Reducing the scope of the shutdown. In the meantime, the House has passed unanimously a bill to provide retroactive pay to federal workers who have been furloughed, and the Senate promises to follow suit. The President will sign it. Workers will still have to wait for their pay, and are in effect on an enforced paid leave. President Obama previously signed a law to ensure that troops are paid. Secretary of Defense Chuck Hegel has ended furloughs for about 350,000 Defense workers. The House has responded to the unpopularity of the shutdown by separately passing measures to provide temporary funding for national parks, National Institutes of Health, veterans’ services, the National Guard and Reserves, the Federal Emergency Management Agency (FEMA), and the WIC nutrition program for young children and pregnant women. More mini-funding bills are headed to the House floor. None of these are expected to be taken up by the Senate, which wants all of government to function. (For a description of the ways in which the government is not functioning now, see CHN’s Federal Shutdown Impacts.)
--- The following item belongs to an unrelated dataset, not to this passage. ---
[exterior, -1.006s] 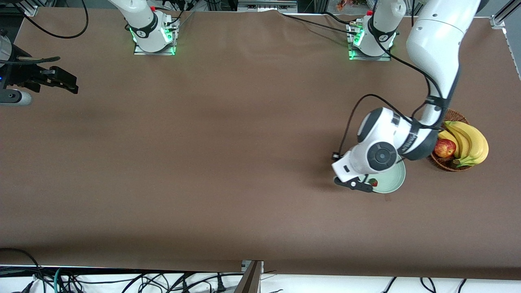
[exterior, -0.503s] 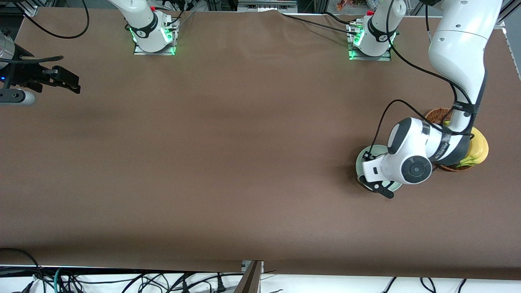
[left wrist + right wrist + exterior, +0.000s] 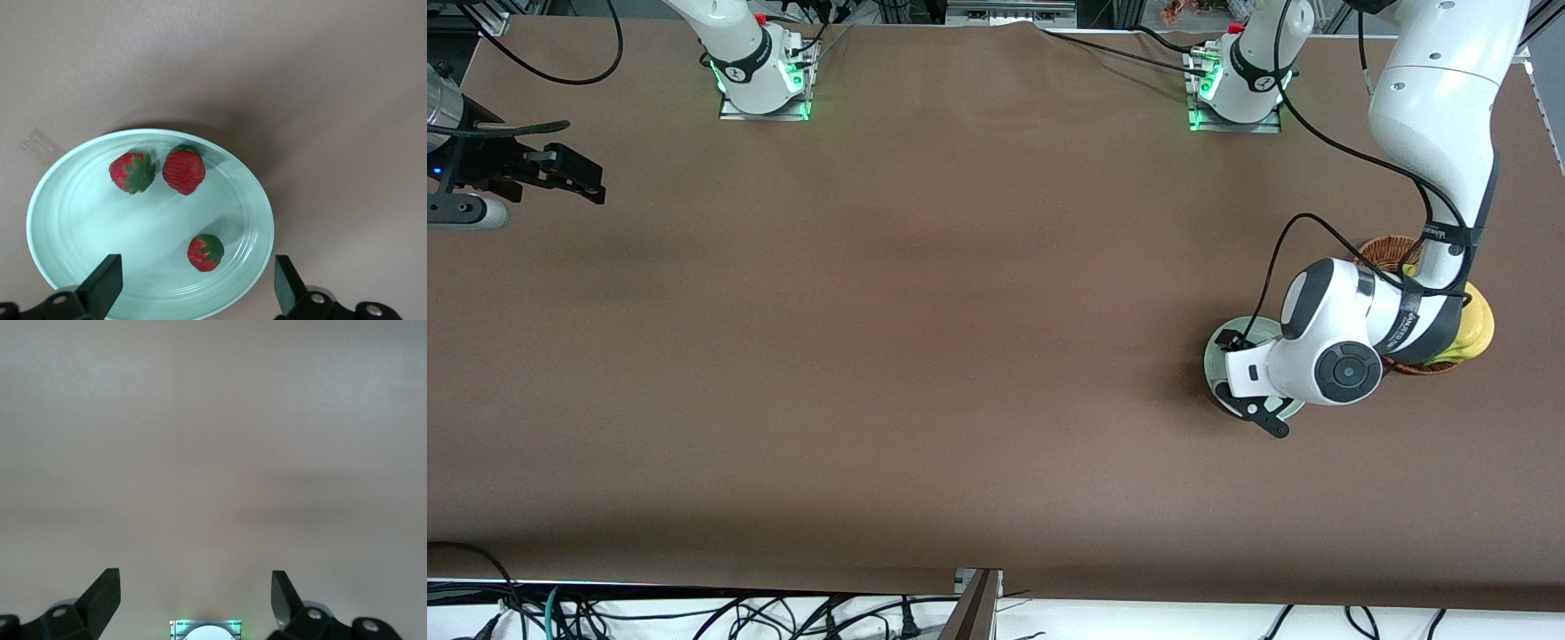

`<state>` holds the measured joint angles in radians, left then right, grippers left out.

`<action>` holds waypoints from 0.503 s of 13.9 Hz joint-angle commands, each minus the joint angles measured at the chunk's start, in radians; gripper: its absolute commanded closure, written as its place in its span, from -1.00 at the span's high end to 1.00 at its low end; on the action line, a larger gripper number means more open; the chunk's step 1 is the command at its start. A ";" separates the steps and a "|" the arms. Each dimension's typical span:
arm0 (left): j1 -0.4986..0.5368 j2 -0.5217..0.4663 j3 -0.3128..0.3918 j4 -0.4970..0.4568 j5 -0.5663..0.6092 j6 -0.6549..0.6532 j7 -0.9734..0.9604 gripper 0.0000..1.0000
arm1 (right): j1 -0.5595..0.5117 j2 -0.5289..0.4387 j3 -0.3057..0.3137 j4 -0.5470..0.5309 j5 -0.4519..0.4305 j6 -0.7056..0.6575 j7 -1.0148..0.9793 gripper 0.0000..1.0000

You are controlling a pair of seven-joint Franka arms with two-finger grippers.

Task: Collect all strawberries into plate

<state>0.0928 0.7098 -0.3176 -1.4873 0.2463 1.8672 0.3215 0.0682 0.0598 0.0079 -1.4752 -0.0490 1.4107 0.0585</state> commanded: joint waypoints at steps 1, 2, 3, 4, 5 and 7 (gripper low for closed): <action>-0.008 -0.009 -0.014 0.065 -0.011 -0.025 -0.002 1.00 | -0.005 0.008 0.006 0.026 0.000 -0.012 -0.012 1.00; -0.018 -0.016 -0.017 0.097 0.002 -0.074 -0.004 1.00 | -0.005 0.008 0.006 0.026 0.000 -0.012 -0.012 1.00; -0.034 -0.036 -0.018 0.126 0.013 -0.136 -0.013 1.00 | -0.005 0.008 0.006 0.026 0.000 -0.012 -0.012 1.00; -0.051 -0.068 -0.014 0.151 0.017 -0.201 -0.047 1.00 | -0.005 0.008 0.006 0.026 0.000 -0.012 -0.012 1.00; -0.054 -0.120 -0.009 0.157 0.025 -0.241 -0.091 1.00 | -0.005 0.008 0.006 0.026 0.000 -0.012 -0.012 1.00; -0.042 -0.217 -0.002 0.162 0.028 -0.296 -0.096 1.00 | -0.007 0.008 0.006 0.026 0.000 -0.012 -0.014 1.00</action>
<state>0.0523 0.6061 -0.3381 -1.3141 0.2512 1.6396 0.2445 0.0681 0.0601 0.0079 -1.4736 -0.0489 1.4106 0.0585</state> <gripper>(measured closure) 0.000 0.000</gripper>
Last week, there were reports that Speaker Boehner had made assurances he would not allow the federal government to default on its debts, even if he had to get to a majority with a sizable number of Democrats. But such steps back from the brink were not in evidence in his Sunday talk show appearance.
As the likelihood grows of severe damage to the economy and public opinion opposing the shutdown and meltdown intensifies, there will be pressure to agree to clean extensions. Whether those happen before or after serious damage is inflicted is still unknown.